● **Exercise**
Would you repeat exactly the part of the listing below that runs from the line containing "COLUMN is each" down to the line containing "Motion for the", inclusive, and nothing else?

● **Data**

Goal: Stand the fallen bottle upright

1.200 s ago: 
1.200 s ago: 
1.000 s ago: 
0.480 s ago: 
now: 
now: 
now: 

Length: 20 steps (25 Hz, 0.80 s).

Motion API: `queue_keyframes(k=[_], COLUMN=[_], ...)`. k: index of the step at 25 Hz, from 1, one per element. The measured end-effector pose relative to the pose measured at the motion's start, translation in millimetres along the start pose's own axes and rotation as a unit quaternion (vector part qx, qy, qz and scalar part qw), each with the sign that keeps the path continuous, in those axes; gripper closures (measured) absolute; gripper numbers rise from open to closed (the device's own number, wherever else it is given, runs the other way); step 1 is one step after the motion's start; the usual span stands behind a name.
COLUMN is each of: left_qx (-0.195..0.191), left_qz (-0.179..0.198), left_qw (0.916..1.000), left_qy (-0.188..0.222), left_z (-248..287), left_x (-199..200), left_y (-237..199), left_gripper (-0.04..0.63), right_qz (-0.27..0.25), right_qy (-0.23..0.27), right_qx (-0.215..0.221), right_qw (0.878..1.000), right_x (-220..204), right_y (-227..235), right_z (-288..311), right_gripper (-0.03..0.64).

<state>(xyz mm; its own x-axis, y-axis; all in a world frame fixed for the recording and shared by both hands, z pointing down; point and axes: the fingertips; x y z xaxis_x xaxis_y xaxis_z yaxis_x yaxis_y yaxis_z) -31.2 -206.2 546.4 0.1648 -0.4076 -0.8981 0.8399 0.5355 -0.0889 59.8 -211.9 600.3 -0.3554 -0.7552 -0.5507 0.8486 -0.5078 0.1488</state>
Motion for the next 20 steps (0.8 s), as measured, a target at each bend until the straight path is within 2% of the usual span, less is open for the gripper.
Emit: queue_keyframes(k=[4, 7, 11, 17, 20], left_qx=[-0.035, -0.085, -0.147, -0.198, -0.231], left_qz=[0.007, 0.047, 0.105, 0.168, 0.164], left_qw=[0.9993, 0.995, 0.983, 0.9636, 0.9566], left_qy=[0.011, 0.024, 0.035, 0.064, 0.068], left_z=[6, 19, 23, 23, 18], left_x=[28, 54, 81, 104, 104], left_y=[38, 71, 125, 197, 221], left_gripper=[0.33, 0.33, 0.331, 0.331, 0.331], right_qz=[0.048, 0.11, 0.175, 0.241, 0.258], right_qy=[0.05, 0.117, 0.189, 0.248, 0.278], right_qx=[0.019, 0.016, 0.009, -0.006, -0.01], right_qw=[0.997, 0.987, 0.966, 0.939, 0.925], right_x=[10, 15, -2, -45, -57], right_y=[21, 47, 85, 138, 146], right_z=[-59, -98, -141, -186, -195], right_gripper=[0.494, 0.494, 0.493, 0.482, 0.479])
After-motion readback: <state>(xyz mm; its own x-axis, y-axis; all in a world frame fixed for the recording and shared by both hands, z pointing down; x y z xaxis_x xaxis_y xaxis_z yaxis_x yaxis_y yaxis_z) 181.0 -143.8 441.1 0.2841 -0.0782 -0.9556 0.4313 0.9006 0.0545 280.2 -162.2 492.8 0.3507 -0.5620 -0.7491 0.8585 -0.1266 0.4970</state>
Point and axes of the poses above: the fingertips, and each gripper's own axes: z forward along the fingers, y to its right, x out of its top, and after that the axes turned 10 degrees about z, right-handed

● **Result of the task**
COLUMN is each of: left_qx (-0.195..0.191), left_qz (-0.179..0.198), left_qw (0.916..1.000), left_qy (-0.188..0.222), left_z (-248..287), left_x (-199..200), left_y (-237..199), left_gripper (-0.04..0.63), right_qz (-0.27..0.25), right_qy (-0.23..0.27), right_qx (-0.215..0.221), right_qw (0.878..1.000), right_x (-220..204), right_y (-227..235), right_z (-288..311), right_gripper (-0.03..0.64).

<state>(xyz mm; its own x-axis, y-axis; all in a world frame fixed for the recording and shared by both hands, z pointing down; point and axes: the fingertips; x y z xaxis_x xaxis_y xaxis_z yaxis_x yaxis_y yaxis_z) -31.2 -206.2 546.4 0.1648 -0.4076 -0.8981 0.8399 0.5355 -0.0889 59.8 -211.9 600.3 -0.3554 -0.7552 -0.5507 0.8486 -0.5078 0.1488</state>
Motion for the next 20 steps (0.8 s), as measured, a target at each bend until the straight path is within 2% of the usual span, less is open for the gripper.

Nothing further is required for this exercise.